# [GOAL OF THE EXERCISE]
Leave out the pictures and repeat the data exactly.

# [GIVEN MATERIAL]
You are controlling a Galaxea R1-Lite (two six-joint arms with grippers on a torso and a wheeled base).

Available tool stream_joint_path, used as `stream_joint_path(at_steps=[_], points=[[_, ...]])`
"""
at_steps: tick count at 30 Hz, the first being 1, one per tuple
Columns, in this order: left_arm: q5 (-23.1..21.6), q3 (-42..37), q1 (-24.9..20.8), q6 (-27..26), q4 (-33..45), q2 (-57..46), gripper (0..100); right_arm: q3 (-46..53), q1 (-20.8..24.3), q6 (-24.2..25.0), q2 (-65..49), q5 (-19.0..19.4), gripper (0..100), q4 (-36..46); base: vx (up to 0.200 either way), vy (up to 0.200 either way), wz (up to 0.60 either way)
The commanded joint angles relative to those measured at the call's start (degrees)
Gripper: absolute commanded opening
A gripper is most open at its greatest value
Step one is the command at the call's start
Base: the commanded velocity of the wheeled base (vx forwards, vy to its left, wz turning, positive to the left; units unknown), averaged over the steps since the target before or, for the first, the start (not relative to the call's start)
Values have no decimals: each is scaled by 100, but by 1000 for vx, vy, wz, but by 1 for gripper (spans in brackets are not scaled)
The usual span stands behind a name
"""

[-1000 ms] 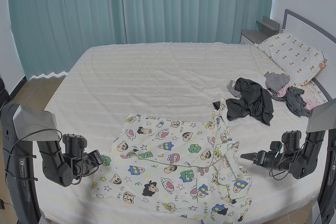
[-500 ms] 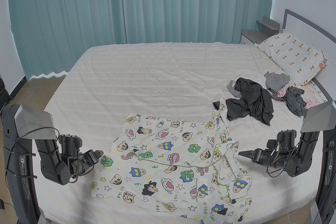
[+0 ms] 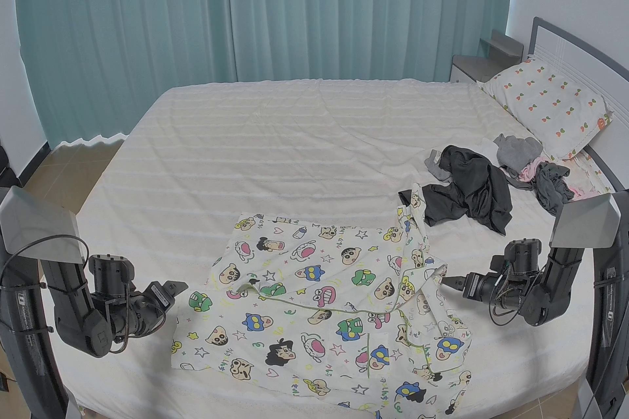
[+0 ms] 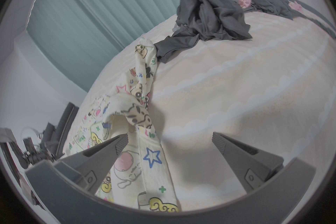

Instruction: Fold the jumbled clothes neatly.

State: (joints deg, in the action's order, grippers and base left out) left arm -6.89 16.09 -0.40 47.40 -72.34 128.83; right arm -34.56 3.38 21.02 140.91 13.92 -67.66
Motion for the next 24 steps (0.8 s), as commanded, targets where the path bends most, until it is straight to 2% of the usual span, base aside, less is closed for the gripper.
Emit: stream_joint_path(at_steps=[1, 5, 11, 20, 24], points=[[3, -352, -4, 24, -606, 116, 100, -473, 348, -256, 86, -469, 100, 631, 0, 0, 0], [-6, -590, -4, -2, -1142, 309, 100, -763, 524, -309, 226, -733, 100, 833, 0, 0, 0], [3, -809, -48, -29, -1731, 547, 100, -622, 603, -414, 200, -803, 100, 780, 0, 0, 0], [12, -862, -118, -29, -1766, 617, 100, -279, 761, -511, 86, -759, 100, 693, 0, 0, 0], [12, -862, -118, -29, -1766, 626, 100, -7, 1086, -502, -196, -768, 100, 693, 0, 0, 0]])
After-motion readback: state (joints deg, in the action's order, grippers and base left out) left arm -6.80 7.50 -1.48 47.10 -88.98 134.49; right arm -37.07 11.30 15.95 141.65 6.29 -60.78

# [RESPONSE TO THE TASK]
You are controlling a Galaxea R1-Lite (two six-joint arms with grippers on a torso and a wheeled base).

Available tool stream_joint_path, used as `stream_joint_path(at_steps=[_], points=[[_, ...]])`
"""
at_steps: tick count at 30 Hz, the first being 1, one per tuple
Columns, in this order: left_arm: q5 (-23.1..21.6), q3 (-42..37), q1 (-24.9..20.8), q6 (-27..26), q4 (-33..45), q2 (-57..46), gripper (0..100); right_arm: q3 (-46..53), q1 (-20.8..24.3), q6 (-24.2..25.0), q2 (-65..49), q5 (-19.0..19.4), gripper (0..100), q4 (-36..46); base: vx (up to 0.200 either way), vy (up to 0.200 either way), wz (up to 0.60 either way)
The commanded joint angles relative to those measured at the call's start (degrees)
Gripper: absolute commanded opening
A gripper is most open at its greatest value
Step one is the command at the call's start
Base: the commanded velocity of the wheeled base (vx forwards, vy to its left, wz turning, positive to the left; units unknown), averaged over the steps since the target before or, for the first, the start (not relative to the call's start)
Values have no decimals: each is scaled by 100, but by 1000 for vx, vy, wz, but by 1 for gripper (spans in brackets are not scaled)
The usual span stands behind a name
"""

[-1000 ms] 
[-500 ms] 
[+0 ms] 
[+0 ms] 

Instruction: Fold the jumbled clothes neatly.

State: (joints deg, in the action's order, grippers and base left out) left arm -6.89 16.09 -0.40 47.40 -72.34 128.83; right arm -34.56 3.38 21.02 140.91 13.92 -67.66
Motion for the next 24 steps (0.8 s), as commanded, targets where the path bends most, until it is straight to 2% of the usual span, base aside, less is closed for the gripper.
Emit: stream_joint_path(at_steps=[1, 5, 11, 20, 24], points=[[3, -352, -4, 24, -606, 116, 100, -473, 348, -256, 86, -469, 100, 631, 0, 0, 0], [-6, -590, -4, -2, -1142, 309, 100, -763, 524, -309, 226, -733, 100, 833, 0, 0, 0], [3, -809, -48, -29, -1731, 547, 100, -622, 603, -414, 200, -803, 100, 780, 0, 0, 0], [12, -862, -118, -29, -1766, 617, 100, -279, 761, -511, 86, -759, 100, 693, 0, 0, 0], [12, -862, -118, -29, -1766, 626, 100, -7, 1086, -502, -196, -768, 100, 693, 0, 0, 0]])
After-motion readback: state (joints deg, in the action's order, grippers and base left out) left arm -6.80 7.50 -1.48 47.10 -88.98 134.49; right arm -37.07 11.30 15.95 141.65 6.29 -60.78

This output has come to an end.